> _Exercise brief_
The listing below contains a span that opens with the line containing "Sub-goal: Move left" and closes with the line containing "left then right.". Return that span exactly.

*** Opening of Supplied material ***

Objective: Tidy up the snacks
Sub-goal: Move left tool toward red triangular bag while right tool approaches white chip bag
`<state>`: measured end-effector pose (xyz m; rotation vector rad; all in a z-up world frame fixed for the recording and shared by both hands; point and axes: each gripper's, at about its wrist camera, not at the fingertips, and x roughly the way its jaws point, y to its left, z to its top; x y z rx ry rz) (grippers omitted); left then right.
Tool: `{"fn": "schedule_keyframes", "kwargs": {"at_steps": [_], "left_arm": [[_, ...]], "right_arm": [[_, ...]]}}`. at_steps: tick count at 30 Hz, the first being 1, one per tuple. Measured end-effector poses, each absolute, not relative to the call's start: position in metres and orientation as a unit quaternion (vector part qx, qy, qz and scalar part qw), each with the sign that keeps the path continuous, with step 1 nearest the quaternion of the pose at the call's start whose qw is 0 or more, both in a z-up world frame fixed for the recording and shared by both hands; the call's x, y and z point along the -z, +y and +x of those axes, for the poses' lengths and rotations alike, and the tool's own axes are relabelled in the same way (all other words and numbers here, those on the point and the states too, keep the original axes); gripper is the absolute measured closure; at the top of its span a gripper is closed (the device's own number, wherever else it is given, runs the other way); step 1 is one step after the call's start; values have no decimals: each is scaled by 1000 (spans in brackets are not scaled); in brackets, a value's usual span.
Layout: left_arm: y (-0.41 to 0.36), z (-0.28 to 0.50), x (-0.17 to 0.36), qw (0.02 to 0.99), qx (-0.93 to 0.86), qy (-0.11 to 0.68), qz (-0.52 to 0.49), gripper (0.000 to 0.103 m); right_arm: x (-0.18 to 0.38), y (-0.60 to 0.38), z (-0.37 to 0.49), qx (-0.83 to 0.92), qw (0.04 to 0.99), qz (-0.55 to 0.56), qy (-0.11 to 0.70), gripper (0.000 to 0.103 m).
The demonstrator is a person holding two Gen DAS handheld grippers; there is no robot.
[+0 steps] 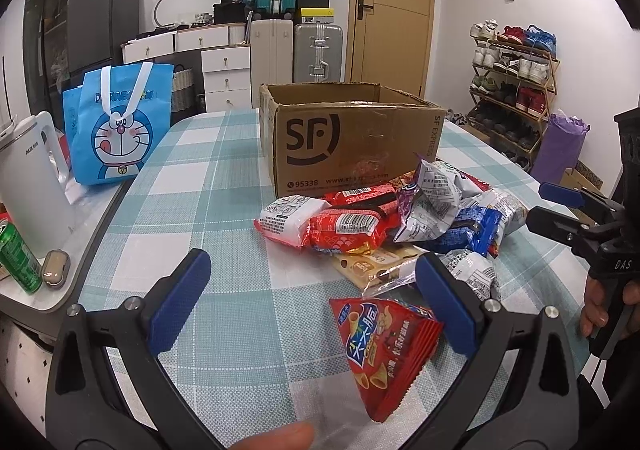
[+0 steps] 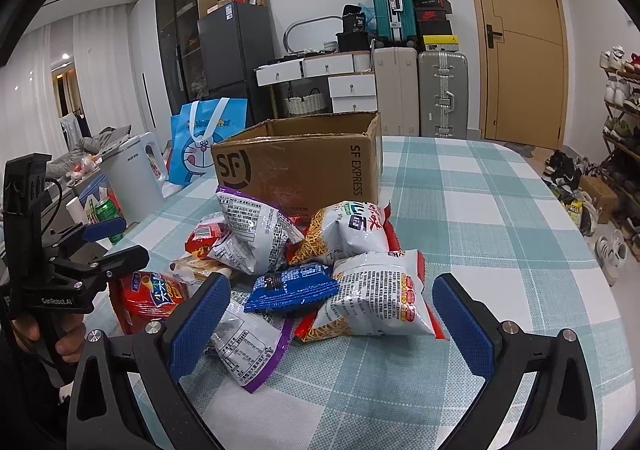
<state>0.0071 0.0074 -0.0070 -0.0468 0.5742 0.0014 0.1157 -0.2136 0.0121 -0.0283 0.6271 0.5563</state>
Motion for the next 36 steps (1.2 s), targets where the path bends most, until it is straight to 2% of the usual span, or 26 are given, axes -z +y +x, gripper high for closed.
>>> {"fn": "schedule_keyframes", "kwargs": {"at_steps": [20,36], "left_arm": [[-6,-1,1,952,24,305,-16,1],[-3,-1,12,935,60,350,-24,1]], "right_arm": [[-8,-223,129,-234,914,9,331,0],[-1,-218,135,-221,900,-24,375,0]]}}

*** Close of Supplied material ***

> _Answer for the task_
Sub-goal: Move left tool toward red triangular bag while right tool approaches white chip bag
`<state>`: measured end-effector pose (xyz m; rotation vector rad; all in a z-up world frame fixed for the recording and shared by both hands; point and axes: each gripper's, at about its wrist camera, not at the fingertips, and x roughly the way its jaws point, y to its left, z to its top; x y z rx ry rz) (grippers omitted); left then right.

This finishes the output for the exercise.